В городе завечерело. Ветер, пришедший со стороны Босфора, поднял пыль, в небесах погромыхивал гром. Петляя узкими улочками старого города, обретшие сокровище путешественники устремились к причалу, где их ждала шхуна с контрабандным грузом. На вместительной тележке, выкупленной у зеленщика, прикрытые старым грязным ковром погромыхивали ларцы. Моня, который лучше других освоился в этой части Стамбула, вел компанию наиболее безлюдными переулками и дворами, что было понятно, поскольку странная процессия, появись она на более оживленной улице, не могла бы не вызвать подозрение властей. Со стороны выглядело это так: впереди группы гяуров, воровато оглядываясь по сторонам, семенил вертлявый еврей. За ним, толкая скрипучую тележку, сопел плотный европеец в перепачканном французском мундире, при шпаге и с дамой, которая цепко держалась за его локоть. Далее еще двое подозрительных и грязных типов, тревожно озираясь, тащили за ручки зеленый от времени не поместившийся на тележке сундук. Вся компания находилась в состоянии крайнего возбуждения.

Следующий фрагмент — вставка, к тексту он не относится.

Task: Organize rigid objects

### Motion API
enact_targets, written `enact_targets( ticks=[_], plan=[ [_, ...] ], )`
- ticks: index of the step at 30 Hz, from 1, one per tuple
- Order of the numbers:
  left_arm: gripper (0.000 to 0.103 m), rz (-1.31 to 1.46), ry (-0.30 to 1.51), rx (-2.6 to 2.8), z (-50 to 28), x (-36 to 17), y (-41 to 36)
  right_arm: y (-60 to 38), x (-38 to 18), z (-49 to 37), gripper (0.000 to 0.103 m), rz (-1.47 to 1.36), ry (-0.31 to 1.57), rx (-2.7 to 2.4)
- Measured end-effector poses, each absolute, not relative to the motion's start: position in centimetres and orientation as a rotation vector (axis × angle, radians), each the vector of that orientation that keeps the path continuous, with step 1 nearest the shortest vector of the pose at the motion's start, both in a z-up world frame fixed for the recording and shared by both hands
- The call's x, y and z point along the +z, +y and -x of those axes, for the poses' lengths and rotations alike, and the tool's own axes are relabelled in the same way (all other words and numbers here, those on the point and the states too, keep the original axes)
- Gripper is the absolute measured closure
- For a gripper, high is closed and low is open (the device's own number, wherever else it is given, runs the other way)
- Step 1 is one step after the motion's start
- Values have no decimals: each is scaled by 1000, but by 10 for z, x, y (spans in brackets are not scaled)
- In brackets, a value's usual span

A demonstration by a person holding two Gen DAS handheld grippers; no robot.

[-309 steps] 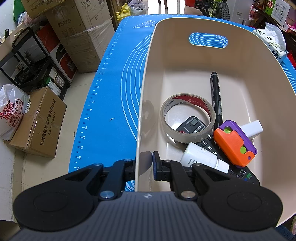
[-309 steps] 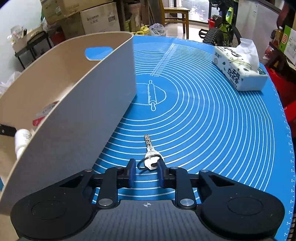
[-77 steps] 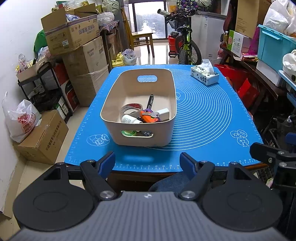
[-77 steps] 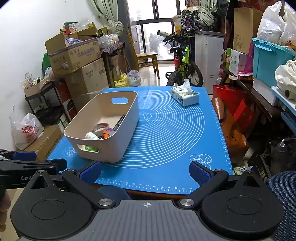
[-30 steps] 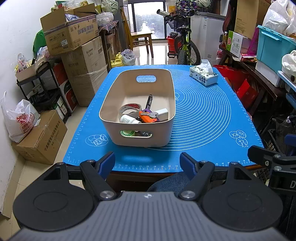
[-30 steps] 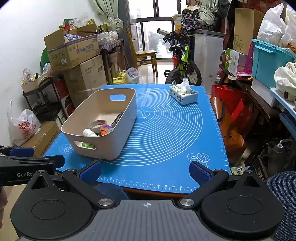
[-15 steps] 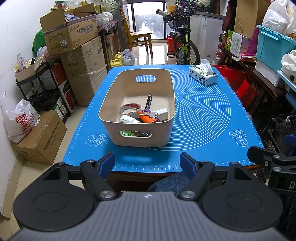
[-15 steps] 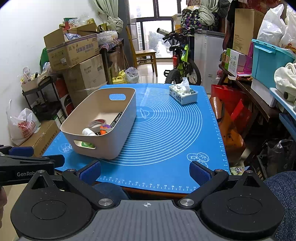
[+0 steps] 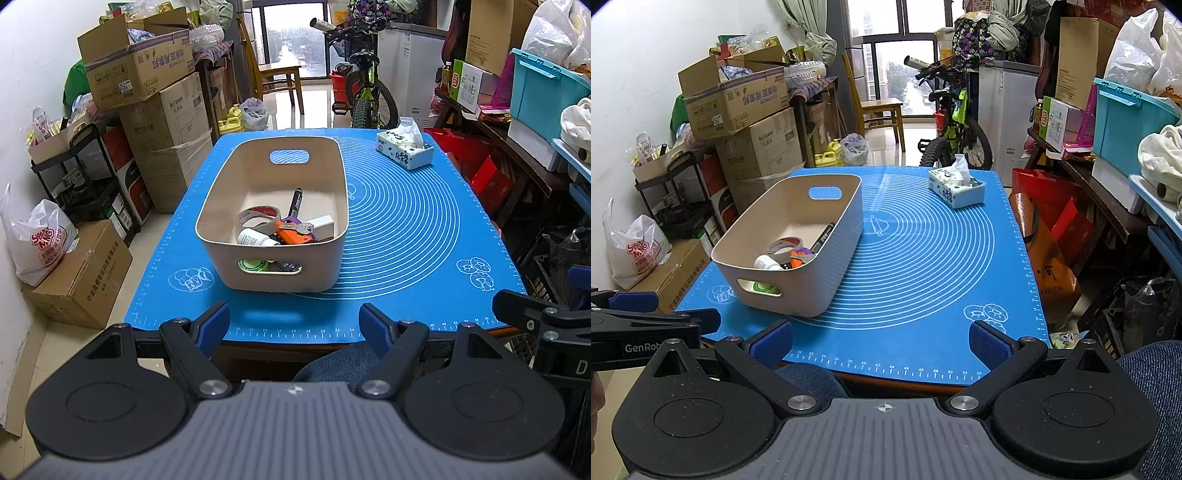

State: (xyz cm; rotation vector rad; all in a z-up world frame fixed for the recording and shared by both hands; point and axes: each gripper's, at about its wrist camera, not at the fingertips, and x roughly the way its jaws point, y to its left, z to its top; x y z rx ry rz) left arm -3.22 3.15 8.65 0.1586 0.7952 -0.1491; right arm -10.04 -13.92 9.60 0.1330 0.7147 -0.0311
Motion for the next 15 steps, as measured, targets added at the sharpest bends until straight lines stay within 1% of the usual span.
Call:
enact_targets(
  ticks=[15],
  plan=[
    [26,-156,796,-149,32,84,30,-139,96,101,3,-131,716,-32]
  ],
)
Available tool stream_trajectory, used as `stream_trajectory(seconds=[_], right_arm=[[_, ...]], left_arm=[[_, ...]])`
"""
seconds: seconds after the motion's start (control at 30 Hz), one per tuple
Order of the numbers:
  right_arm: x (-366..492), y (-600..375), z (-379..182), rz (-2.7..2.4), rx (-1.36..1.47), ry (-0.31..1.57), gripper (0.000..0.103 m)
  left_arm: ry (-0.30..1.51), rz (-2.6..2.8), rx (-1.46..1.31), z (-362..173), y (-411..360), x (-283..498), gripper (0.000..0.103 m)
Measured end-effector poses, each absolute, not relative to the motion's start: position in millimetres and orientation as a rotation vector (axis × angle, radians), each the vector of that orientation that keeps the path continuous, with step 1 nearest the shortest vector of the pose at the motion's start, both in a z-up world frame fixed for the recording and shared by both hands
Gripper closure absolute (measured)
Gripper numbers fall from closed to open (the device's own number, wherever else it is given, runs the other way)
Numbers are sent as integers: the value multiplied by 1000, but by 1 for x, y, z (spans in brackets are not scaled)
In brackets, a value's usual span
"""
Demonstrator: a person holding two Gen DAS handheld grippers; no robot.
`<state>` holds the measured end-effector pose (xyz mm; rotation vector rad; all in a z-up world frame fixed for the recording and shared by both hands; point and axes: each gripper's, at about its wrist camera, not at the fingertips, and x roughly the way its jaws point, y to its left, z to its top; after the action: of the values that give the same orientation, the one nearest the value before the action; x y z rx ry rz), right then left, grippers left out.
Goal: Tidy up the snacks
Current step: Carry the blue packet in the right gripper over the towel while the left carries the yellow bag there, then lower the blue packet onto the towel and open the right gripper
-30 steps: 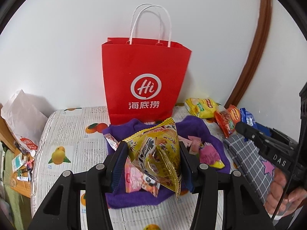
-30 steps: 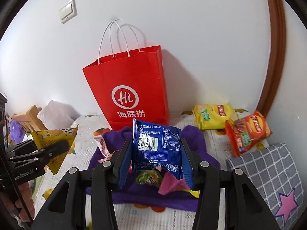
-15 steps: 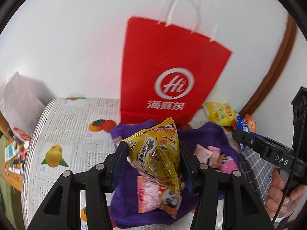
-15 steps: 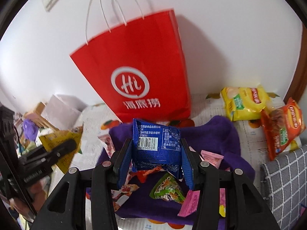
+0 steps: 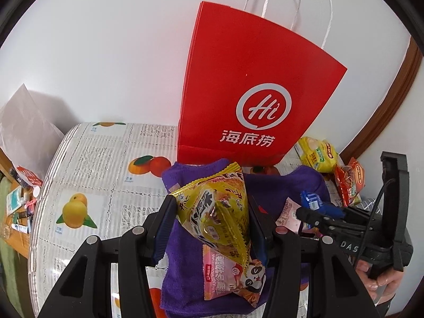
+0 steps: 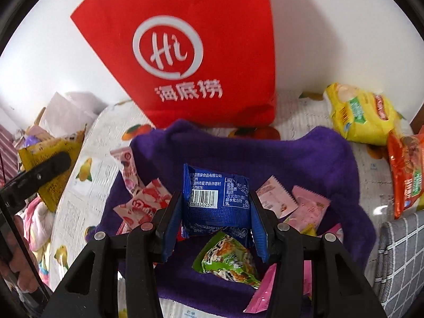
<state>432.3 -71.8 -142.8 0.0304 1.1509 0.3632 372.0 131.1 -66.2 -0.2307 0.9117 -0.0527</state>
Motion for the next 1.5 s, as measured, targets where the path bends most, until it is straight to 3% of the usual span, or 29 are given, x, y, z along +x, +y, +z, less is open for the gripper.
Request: stream_trajectory(seconds=[0.77,1.13,1.27,1.4,1.5], right_arm=[[437,-51,-178,431,4,1301,53],[435,-37,-187,462,-50,1336,45],[433,-38,-179,460,-60,1313,43],[430,-45,-164,460,-51,1268,33],[430,-52,-157,465,-20,1253,33]], left_arm=[[942,-63,-239,-74,127,375,54],[960,-71,-238,-80,125,377,54],[968,-80,-234,-83,121,378,54],[971,-88,-229,-84,117,378,53],[974,-92,-225,-85,115,378,53]])
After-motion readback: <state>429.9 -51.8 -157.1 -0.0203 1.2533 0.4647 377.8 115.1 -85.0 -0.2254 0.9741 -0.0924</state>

— Я до сих пор не верю в то, что мы Трещинского обставили, — говорил на ходу Нарышкин. — Помнишь, Терентий, как мы в имении навоз ворочали, а этот гад потом воспользовался и пробрался в схрон? Помнишь, как он у нас из-под носа добычу увел? Теперь, видать, наша очередь посмеяться…
— Auri sacra fames… проклятая жажда золота! — как гром среди ясного неба прозвучало на полутемной стамбульской улочке.
Навстречу компаньонам из-за угла выходил господин Трещинский, а за ним появились и стали придвигаться ближе три хмурые личности в фесках. Нарышкин обернулся и увидел, что в конце улочки показались еще несколько головорезов. Пути к отступлению были отрезаны.
— Это засада! — крикнул друзьям Сергей.
— Засада? — противно засмеялся Трещинский. — Пожалуй! А ты, Сережа, думал, что я такой же простофиля, как и ты? Неужели ты поверил, что я позволю тебе воспользоваться плодами моего труда? Хватит и того, что я дал вам проделать последнюю часть работы…
Ненавистный соперник, не сводя с Сергея колючих, прищуренных глаз, подошел к тележке и довольно бесцеремонно откинул ковер.
— Вот оно! — прошептал Трещинский, восхищенно трогая ларцы. — Долго же я искал его!
— Сокровище тебе не принадлежит, — упрямо сказал Нарышкин и потянул тележку на себя.
— Довольно пустых разговоров, — ухмыльнулся Левушка. — Пусть те два красавца поставят сундук на землю и могут убираться ко всем чертям. Все кроме тебя, моншер, свободны. Извини, но тебя я отпустить не могу. Слишком уж ты горяч и опасен. Irritabilis gens poetarum, раздражительно племя поэтов. Еще, чего доброго, опять кинешься за мной в погоню, станешь покушаться на мою жизнь. Мне эти волнения ни к чему.
— Сережа! Я никуда не пойду! — Катерина бросилась на шею Нарышкину.
— Как трогательно! Твоя подруга, кажется, снова захотела в гарем? Мои башибузуки могут все устроить, но это будет неправильно, сударыня, ведь я Вашему батюшке обещал избавить вас от плена.
— Ступайте все, тут уже ничего не поделаешь, их слишком много, — Нарышкин отстранил от себя девушку и вытащил шпагу.
— Стрелять эти бакланы не будут, сударь, это все лукавствие, — Терентий поставил сундук на землю и отцепил висевшую за спиной кирку. — Побоятся, здесь слишком людственно, полицию можно навлечь. Опять же, базар недалече, турки сбегутся…
— Да это есть верно, рихтиг, мы остаемся! — немец вытащил из-за пояса внушительный тесак, который на всякий случай позаимствовал на кухне у грека.
— Вы умные или конечно же дураки? — заюлил Моня, не спуская, однако, алчных глаз с тележки зеленщика. — Я имею сказать, ше надо быстро делать ноги, пока люди проявляют к вам состраданию. Если наскучило жить, оставайтесь, а я сюдой как-то не по делу зашедши.
— Давай, давай, двигай! Пропустите его! — приказал Трещинский.
Моня бочком-бочком обошел вдоль стены вставших на пути компании громил и со всех ног прыснул вниз по улице к пристани.